In time, “300” may find its cultural niche as an object of camp derision, like the sword-and-sandals epics of an earlier, pre-computer-generated-imagery age. At present, though, its muscle-bound, grunting self-seriousness is more tiresome than entertaining. Go tell the Spartans, whoever they are, to stay home and watch wrestling.


after that review
I may still see it



But, tonight I will see "The Host" R T gave is a 94%
 
Saw this movie last night in Imax :drool: The visuals and the fight scenes were fucking beautiful. I want to go back in time and be a Spartan now.
 
I justed watched a documentary called the Last Stand of the 300 on the History Channel brings new insight to this historic battle! Why the Spartans lasted as long as they did with the phlanx. (also there were 7000 other Greeks there as well but on the last day the 300 remained with 1000 other Greeks). That the Persian army was not equipped to combat the phlanx and their armour was pathetic. The Immortals shields were Wicker compared to the Greek's brass shields.

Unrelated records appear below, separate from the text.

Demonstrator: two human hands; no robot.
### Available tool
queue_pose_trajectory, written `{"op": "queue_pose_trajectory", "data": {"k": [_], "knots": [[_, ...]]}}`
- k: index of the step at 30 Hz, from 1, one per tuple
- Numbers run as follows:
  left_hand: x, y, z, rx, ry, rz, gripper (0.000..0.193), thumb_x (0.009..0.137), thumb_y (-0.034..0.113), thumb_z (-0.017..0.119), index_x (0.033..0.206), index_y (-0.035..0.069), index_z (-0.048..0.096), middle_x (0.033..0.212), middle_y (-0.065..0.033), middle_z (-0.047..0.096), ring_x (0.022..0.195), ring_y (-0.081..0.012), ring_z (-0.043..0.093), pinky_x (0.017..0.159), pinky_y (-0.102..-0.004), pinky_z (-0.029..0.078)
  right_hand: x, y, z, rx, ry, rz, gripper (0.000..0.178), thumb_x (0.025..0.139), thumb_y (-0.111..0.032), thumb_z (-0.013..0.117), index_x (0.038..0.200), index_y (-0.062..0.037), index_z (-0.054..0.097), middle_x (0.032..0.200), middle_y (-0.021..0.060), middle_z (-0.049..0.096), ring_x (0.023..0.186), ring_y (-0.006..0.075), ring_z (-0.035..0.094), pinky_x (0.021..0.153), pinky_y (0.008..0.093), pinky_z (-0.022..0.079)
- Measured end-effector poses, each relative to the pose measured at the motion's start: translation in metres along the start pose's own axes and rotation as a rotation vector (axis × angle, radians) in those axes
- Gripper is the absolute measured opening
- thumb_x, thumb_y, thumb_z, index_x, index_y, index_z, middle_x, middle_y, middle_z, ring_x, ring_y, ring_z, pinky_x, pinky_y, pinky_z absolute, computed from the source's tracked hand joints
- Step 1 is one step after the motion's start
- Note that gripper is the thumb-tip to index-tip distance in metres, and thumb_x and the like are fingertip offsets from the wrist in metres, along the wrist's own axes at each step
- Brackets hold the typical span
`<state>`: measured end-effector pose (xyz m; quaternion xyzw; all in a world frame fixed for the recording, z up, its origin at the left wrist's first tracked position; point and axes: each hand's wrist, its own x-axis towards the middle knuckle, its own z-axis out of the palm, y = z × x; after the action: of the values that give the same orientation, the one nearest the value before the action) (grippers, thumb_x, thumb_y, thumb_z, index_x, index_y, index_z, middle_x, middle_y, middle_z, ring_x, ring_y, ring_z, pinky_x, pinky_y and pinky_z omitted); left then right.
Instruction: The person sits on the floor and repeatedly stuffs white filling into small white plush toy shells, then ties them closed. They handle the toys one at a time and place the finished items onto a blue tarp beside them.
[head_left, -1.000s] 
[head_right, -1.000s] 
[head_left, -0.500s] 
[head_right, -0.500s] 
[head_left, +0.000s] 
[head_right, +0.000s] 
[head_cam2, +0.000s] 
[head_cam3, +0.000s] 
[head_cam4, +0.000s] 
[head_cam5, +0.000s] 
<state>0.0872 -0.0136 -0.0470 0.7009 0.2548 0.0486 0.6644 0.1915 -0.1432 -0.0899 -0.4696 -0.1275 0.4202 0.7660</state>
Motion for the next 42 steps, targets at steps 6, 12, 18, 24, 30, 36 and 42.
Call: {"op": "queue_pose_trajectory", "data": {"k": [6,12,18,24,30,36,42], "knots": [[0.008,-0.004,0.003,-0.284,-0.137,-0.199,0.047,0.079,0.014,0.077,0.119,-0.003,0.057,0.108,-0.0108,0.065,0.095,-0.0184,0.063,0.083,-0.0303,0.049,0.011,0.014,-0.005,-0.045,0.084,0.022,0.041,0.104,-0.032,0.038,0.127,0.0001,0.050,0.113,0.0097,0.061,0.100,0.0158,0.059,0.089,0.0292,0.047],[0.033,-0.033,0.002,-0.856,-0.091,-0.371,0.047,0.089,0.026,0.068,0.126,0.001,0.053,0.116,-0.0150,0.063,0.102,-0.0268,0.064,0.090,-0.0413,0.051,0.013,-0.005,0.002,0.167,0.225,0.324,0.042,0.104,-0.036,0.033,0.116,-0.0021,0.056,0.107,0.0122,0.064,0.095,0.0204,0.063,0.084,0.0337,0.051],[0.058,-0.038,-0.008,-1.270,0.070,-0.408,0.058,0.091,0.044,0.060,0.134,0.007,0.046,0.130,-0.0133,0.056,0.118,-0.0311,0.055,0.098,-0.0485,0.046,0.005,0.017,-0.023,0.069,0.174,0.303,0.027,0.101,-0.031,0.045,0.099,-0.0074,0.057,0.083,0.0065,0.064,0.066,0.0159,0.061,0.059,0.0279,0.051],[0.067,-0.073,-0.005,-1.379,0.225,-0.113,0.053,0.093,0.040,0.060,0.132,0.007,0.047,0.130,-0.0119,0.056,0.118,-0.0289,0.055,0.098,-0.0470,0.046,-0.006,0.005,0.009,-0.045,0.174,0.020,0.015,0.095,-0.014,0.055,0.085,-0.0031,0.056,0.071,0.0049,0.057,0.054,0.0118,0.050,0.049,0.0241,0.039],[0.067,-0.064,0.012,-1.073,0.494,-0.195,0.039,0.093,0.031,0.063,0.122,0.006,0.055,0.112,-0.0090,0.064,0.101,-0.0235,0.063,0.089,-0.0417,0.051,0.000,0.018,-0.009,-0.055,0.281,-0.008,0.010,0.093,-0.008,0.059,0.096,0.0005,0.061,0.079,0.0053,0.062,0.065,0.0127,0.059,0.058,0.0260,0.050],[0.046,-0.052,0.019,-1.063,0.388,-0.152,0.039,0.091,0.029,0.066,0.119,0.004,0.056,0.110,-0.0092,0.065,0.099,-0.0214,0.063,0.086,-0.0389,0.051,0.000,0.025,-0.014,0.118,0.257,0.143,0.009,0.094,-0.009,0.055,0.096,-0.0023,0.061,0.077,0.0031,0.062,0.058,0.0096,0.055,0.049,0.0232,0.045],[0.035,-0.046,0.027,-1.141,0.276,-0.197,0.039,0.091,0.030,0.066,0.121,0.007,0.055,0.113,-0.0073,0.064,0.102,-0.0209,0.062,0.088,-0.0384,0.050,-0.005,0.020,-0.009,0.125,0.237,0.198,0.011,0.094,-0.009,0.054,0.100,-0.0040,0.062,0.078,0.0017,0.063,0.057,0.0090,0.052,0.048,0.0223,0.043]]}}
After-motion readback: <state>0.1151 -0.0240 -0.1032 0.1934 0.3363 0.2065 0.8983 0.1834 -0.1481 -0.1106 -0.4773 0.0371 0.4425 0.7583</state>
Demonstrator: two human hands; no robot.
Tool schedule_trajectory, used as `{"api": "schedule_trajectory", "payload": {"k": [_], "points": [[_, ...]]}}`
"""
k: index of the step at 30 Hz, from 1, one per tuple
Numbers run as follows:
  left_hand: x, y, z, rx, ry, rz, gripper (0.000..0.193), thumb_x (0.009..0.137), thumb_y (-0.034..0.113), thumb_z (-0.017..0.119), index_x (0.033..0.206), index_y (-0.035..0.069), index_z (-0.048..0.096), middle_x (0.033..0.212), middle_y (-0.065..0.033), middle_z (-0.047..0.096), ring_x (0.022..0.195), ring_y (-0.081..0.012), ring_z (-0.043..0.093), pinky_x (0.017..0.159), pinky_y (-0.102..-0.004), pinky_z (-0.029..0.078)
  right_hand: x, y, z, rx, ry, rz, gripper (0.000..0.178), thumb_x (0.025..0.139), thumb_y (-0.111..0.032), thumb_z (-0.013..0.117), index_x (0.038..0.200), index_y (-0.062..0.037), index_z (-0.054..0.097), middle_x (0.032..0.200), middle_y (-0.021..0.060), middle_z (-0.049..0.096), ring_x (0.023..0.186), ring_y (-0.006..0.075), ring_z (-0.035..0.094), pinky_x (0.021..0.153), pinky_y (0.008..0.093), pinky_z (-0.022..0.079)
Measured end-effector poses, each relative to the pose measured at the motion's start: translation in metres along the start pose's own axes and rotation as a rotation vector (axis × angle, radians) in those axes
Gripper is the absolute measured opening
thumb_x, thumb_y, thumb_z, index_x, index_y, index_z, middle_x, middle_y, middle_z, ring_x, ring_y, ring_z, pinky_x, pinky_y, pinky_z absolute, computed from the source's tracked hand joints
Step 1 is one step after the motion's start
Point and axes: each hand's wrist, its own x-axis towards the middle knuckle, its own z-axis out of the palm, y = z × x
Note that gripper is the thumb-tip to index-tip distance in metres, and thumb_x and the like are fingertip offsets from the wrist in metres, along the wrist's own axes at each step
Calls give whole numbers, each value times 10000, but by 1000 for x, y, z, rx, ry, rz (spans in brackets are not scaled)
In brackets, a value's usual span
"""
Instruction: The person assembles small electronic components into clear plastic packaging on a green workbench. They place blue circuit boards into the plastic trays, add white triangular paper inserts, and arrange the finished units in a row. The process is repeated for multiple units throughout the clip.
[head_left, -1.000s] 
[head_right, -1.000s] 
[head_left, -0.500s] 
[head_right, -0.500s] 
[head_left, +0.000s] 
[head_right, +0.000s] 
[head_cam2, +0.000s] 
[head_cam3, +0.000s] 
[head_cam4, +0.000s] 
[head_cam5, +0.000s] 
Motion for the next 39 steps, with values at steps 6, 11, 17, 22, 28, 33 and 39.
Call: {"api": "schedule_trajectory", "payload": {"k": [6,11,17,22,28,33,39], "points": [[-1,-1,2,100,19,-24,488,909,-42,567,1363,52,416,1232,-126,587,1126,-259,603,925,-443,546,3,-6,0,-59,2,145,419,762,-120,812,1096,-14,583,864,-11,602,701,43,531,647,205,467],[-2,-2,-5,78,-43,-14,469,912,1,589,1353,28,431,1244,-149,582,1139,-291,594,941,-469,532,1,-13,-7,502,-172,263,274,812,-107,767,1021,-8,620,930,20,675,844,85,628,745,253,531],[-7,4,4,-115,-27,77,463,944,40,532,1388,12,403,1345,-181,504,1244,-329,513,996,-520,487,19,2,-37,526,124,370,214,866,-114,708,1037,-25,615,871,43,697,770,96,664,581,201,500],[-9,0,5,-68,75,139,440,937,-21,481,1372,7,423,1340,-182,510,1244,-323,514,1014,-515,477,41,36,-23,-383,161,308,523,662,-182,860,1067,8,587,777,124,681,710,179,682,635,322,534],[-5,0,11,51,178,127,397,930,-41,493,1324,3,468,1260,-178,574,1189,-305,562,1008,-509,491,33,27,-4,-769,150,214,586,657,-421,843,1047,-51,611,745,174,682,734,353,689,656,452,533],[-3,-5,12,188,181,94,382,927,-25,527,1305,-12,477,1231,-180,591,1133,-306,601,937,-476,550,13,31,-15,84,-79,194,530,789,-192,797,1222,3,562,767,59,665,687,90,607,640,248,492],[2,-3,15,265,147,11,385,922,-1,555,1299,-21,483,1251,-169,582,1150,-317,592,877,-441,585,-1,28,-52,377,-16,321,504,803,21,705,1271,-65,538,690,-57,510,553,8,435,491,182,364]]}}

I loved the visuals in the movie!! Brilliant!! I should take a look at the comic. A lot of the dialogue are actual quotes. Spartan culture was so very brutal but hell they were a warrior state!
 
"300"

No, it wasn't historical accurate - but it was certainly fun to watch! It's amazing what CGI can do these days.
 
They had 300 playing 24 hrs straight on Imax yesterday. I went to the 12:40 AM showing. Got Home at 3:40.
 
I loved it. Now those are some real men :drool:

the best part was when he was eating the apple. that was classic.

I saw it in the regular theatre but now I kinda wanna go see it on IMAX... so awesome. Yes it was overdramatic and overglorified war, but that was the point. That's what they lived for, or at least that's how Frank Miller made it.

very nice :up: :up:
 
Well it certainly looks like nothing I've seen before, so I'll definitely go and see it.

It's a bit strange that even though I'm completely indifferent to modern-day war films (from 20th century on), I absolutely love the ones set in ancient/medieval times. Maybe precisely because they feel so removed from the modern era.
 
AtomicBono said:
I loved it. Now those are some real men :drool:

the best part was when he was eating the apple. that was classic.

I saw it in the regular theatre but now I kinda wanna go see it on IMAX... so awesome. Yes it was overdramatic and overglorified war, but that was the point. That's what they lived for, or at least that's how Frank Miller made it.

very nice :up: :up:

Exactly my feelings.

And, like so many others apparently, when I left the movie I had the strongest desire to pick up a loin cloth and a spear so I could be a Spartan.

Possibly the coolest and best-looking movie I've ever seen. :drool:
 
memphis and i are excited to watch the best bodies in Brentwood, CA walk around in speedos and capes with well oiled and waxed pecs, lats, glutes, and biceps and thrust swords into one another and talk about what big strong men they are.